As a preliminary matter, Plaintiff manifestly fails to allege any of the elements of a civil RICO claim with any particularity.
More specifically, and among other deficiencies, Plaintiff's complaint does not adequately plead that the Rosen Defendants were part of a RICO enterprise. “The Supreme Court has explained that a RICO enterprise is ‘a group of persons associated together for a common purpose of engaging in a course of conduct,' the existence of which is proven ‘by evidence of an ongoing organization, formal or informal, and by evidence that the various associates function as a continuing unit.'” First Cap. Asset Mgmt., Inc., 385 F.3d at 173 (quoting Turkette, 452 U.S. at 583). Here, Plaintiff's only allegations regarding the Rosen Defendants are that they hacked into his computer. (Compl. ¶ 56.) Without more, Plaintiff has failed to establish that the Rosen Defendants participated in a RICO enterprise. See First Cap. Asset Mgmt., Inc., 385 F.3d at 174 (concluding that plaintiffs did not allege an enterprise where they “failed to provide ... solid information regarding the ‘hierarchy, organization, and activities' of this alleged association-in-fact enterprise,” from which the court “could fairly conclude that its ‘members functioned as a unit'” (quoting United States v. Coonan, 938 F.2d 1553, 1560-61 (2d Cir. 1991))). Because Plaintiff's complaint does not plausibly allege the Rosen Defendants were a part of a RICO enterprise, its RICO claim against them fails. See D. Penguin Bros., 2014 WL 982859, at *4 (“The heart of any civil RICO claim is the enterprise. There can be no RICO violation without one.”), aff'd, 587 Fed.Appx. 663, 2014 WL 5293242 (2d Cir. Oct. 16, 2014) (summary order).

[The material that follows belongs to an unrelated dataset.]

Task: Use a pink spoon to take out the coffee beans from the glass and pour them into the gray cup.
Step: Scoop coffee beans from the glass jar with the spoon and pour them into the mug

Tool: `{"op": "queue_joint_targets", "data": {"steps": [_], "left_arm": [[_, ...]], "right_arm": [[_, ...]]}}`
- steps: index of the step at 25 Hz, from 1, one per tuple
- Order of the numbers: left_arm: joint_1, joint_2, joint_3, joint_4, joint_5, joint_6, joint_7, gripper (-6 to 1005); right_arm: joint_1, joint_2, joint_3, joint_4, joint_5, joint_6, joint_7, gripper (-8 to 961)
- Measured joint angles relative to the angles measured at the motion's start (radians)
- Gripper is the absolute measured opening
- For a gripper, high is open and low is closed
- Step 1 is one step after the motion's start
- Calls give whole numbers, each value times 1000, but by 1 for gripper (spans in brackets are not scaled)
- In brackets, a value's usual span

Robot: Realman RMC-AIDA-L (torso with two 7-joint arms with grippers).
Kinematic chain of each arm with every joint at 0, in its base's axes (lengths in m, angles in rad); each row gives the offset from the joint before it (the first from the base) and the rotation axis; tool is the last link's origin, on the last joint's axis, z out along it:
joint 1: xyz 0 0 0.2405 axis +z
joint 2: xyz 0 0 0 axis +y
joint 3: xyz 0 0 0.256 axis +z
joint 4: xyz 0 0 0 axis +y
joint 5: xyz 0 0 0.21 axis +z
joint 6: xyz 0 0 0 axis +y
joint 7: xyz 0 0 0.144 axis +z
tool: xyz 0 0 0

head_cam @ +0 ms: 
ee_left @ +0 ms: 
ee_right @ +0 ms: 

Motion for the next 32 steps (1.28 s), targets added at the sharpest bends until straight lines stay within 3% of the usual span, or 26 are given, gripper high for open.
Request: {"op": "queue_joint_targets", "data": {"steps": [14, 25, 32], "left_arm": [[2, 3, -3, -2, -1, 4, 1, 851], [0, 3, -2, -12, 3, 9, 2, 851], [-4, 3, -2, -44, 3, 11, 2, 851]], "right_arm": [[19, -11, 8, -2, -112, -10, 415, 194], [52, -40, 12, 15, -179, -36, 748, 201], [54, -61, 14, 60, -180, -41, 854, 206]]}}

A RICO enterprise must also be “separate from the pattern of racketeering activity” and “distinct from the person conducting” the enterprise's affairs. First Cap. Asset Mgmt., Inc., 385 F.3d at 173. A RICO enterprise may be a lawful entity or an association-in-fact. See Boritzer v. Calloway, 2013 WL 311013, at *5 (S.D.N.Y. Jan. 24, 2013). In positing an enterprise comprising many otherwise disparate individuals, Plaintiff's complaint necessarily pursues a theory that the three constituted an association-in-fact: “a group of persons associated together for the common purpose of engaging in a course of conduct.” Turkette, 452 U.S. at 583. To qualify as such, a grouping must have “at least three structural features: a purpose, relationships among those associated with the enterprise, and longevity sufficient to permit these associates to pursue the enterprise's purpose.” Boyle v. United States, 556 U.S. 938, 946 (2009). As the Rosen Defendants correctly parse the complaint, it fails to viably plead all three of these features. Moreover, Plaintiff fails to establish that the Rosen Defendants participated in a RICO scheme. “A person may not be held liable merely for taking directions and performing tasks that are ‘necessary and helpful to the enterprise,' or for providing ‘goods and services that ultimately benefit the enterprise.'” U.S. Fire Ins. Co., 303 F.Supp.2d at 451-52 (citations omitted). Instead, “‘the RICO defendant must have played ‘some part in directing [the enterprise's] affairs.'” BMO Harris Bank, N.A., 258 F.Supp.3d at 306 (internal citation omitted). Here, Plaintiff entirely fails to plead that the Rosen Defendants played any part in “directing” the alleged enterprises' affairs. Plaintiff merely alleges that the Rosen Defendants hacked into his computer. (Compl. ¶ 56.) Considering such vague and sweeping generalities, the Court could dismiss Plaintiff's civil RICO claim on this ground as well.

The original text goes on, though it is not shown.